Глаза действительно пылали у всех. Может быть, ярче всего пылали у той, которая кружилась посреди чума, задевая сидящих шелковой бахромой шали. Кто она? Ведь ее глаза закрыты шалью. Наверно это Итья Татья…
«У-ку-лу-лу! У-ку-лу-лу!» Эта прибежали тулыглах-тын махум[51]. Лица их прячут берестяные маски — саснелы. Сас по-мансийски — береста, нел — нос. У сасне-лов нос длинный-длинный. Над узкими щелочками глаз — длинные ресницы и черные брови дугой. Сасне-лом называют и владельца маски. Саснел может говорить все, смеяться над всеми, даже над медведем и присутствующими. У него ведь лицо не человеческое, а берестяное. Береста все вынесет!
«У-ку-лу-лу! У-ку-лу-лу!» Вот два охотника. Они в масках, в легких охотничьих малицах, подпоясанные мансийскими поясами, на которых висит сипаль с большим острым ножом и зубы медведей. В руках у них ружья. Один целится вниз, себе под ноги. А… это он разыгрывает охотника, убившего зверя. Раздается треск, напоминающий выстрел. Второй охотник нагибается и тянет что-то тяжелое-тяжелое. В руках у него чучело, изображающее хозяина.
— Не я тебя убил, — говорит он медведю, — а убило тебя ружье…
«У-ку-лу-лу! Уку-лу-лу!» Пляшут пальцы Потепки, поют струны. Берестяные маски снова вертятся, размахивая руками, вьются по полу налимами, порхают птицами…
«У-ку-лу-лу! У-ку-лу-лу!» Санквалтап замолкает. Входят трое саснелов. Двое из них одеты в облезлые тонкие малицы. Это, конечно, бедные манси. А третий — с бородой, длинной и широкой, как веник. С животом большим, как у важенки перед отелом. Он не в малице, а в шубе. Это, конечно, купец. Он достает из мешка что-то блестящее, яркое.
— Вы любите бусы? — спрашивает он голосом теплой, ласковой речки, в которой можно утонуть.
— Это люблю не я — любит моя жена! — говорит один из манси.
— Коль любит, дай белок, — говорит купец.
Охотник протягивает пушистые шкурки.
— Вы любите колокольчики? — журчит еще нежнее голос купца.
— Конечно! — говорит другой охотник. — Без колокольчиков тайга нема, как карась.
— На тебе колокольчиков, дай мне песцов. — Голос купца чуть слышен, словно по снегу легкими шажками проходит песец.
Охотник вынимает шкуры песцов, голубых, как утро.
— Нам нужен порох и дробь! — говорят оба враз.
— Пороха и дроби нет. Есть водка! Вы же любите такую водичку? — воркует купец. — Несите соболей!
Охотники несут соболей. Пьют. Пьянеют…
— А теперь платите ясак! — как вьюга, воет купец.
— Больше у нас ничего нет! — говорят охотники.
— Тогда копайте себе яму. Буду вас хоронить, коль не расплачиваетесь!
Охотники покорно копают яму. Летают лопаты, летают земля и снег.
— Померьте, какая глубина ямы, — приказывает купец.
Один манси встал в рост — яма только по грудь.
— Надо еще копать.
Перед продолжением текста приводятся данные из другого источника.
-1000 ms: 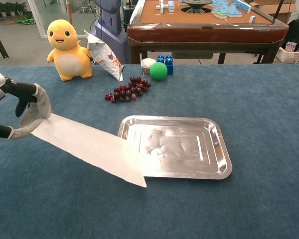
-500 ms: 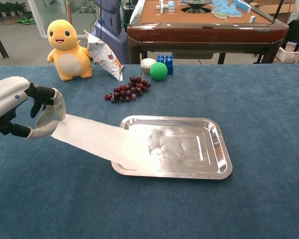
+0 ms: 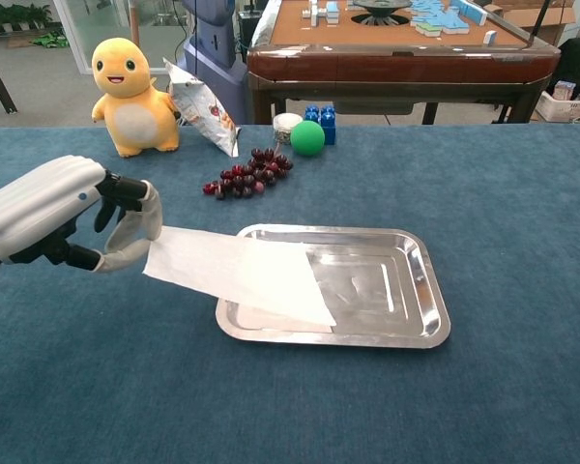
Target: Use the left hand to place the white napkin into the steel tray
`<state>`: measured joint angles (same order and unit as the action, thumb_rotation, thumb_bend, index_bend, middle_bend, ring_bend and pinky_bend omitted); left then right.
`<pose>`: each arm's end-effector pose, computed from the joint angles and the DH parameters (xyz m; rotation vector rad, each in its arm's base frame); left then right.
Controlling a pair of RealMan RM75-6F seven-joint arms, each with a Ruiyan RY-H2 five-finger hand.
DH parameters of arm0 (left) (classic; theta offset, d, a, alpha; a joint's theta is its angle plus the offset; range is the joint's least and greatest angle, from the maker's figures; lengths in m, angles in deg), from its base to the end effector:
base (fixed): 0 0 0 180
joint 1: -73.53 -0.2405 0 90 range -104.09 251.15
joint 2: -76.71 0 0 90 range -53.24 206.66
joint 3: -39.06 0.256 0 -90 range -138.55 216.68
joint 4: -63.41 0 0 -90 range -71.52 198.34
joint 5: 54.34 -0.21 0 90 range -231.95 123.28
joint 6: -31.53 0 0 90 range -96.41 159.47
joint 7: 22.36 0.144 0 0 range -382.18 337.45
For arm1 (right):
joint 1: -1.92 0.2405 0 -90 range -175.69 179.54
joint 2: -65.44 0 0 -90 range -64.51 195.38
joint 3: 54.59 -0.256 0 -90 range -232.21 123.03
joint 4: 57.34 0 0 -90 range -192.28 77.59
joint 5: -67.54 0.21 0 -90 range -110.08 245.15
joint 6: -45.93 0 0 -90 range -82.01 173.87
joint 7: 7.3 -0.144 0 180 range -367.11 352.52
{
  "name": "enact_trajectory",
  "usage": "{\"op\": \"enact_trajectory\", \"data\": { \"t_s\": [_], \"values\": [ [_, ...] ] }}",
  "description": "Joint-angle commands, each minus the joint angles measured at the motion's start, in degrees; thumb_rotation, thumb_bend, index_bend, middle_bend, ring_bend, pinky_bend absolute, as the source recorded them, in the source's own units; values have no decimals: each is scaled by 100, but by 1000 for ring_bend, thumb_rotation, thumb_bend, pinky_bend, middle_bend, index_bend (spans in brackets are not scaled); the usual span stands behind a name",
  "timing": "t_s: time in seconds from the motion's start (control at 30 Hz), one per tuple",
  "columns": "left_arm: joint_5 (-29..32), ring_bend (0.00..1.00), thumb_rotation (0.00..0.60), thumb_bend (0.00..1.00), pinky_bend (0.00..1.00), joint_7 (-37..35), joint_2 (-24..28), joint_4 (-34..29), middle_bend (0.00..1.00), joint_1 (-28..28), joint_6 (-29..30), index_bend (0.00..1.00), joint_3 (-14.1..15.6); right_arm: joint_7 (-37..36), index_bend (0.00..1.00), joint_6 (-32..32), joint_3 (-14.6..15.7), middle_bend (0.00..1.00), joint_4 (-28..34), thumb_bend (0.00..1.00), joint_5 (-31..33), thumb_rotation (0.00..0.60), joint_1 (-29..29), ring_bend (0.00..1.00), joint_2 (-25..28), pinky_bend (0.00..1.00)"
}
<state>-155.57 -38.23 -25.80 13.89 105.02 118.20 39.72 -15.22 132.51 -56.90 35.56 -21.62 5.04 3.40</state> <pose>-0.2065 0.2894 -0.0225 -1.8735 -0.6493 -1.4584 -0.3090 -0.1695 0.1687 1.3672 -0.9734 1.0079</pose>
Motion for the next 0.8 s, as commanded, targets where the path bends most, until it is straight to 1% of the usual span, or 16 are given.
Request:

А то вылезти сможете.
Опять копают охотники.
Купцу уже надоело ждать.
— Больно долго вы копаете! Ничего не умеете делать, медведи и то поворотливее.
— Мы, и правда, не умеем. Покажите нам, пожалуйста, как надо правильно копать.
Охотники вылезают. А купец спрыгивает в яму. Только он нагнулся — охотники начинают забрасывать его землей. Так и забросали. С тех пор на земле не стало купцов и хорошая жизнь пошла, как в веселый Медвежий праздник, — вот в чем смысл этой сценки.
«У-ку-лу-лу! У-ку-лу-лу!» Саснелы исчезают.
Опять звенят ручьи. Женский танец. Вместо женщин танцуют ребятишки. Трехлетняя Мань-аги накинула свой платок на голову, закрыв лицо и глаза, и стала кружиться в плавном танце. Трудно удержаться на месте, когда играет музыка. Под ее звуки пляшут в речке рыбы, на деревьях — белки, на земле — люди… Рядом со мной стоял радиоприемник «Родина». Я включил его. Говорила и пела Москва. Кажется, она была рядом, совсем рядом. В эти дни я словно жил в другом веке, на другой планете. Соскучился. И вот Москва… Я предложил всем послушать.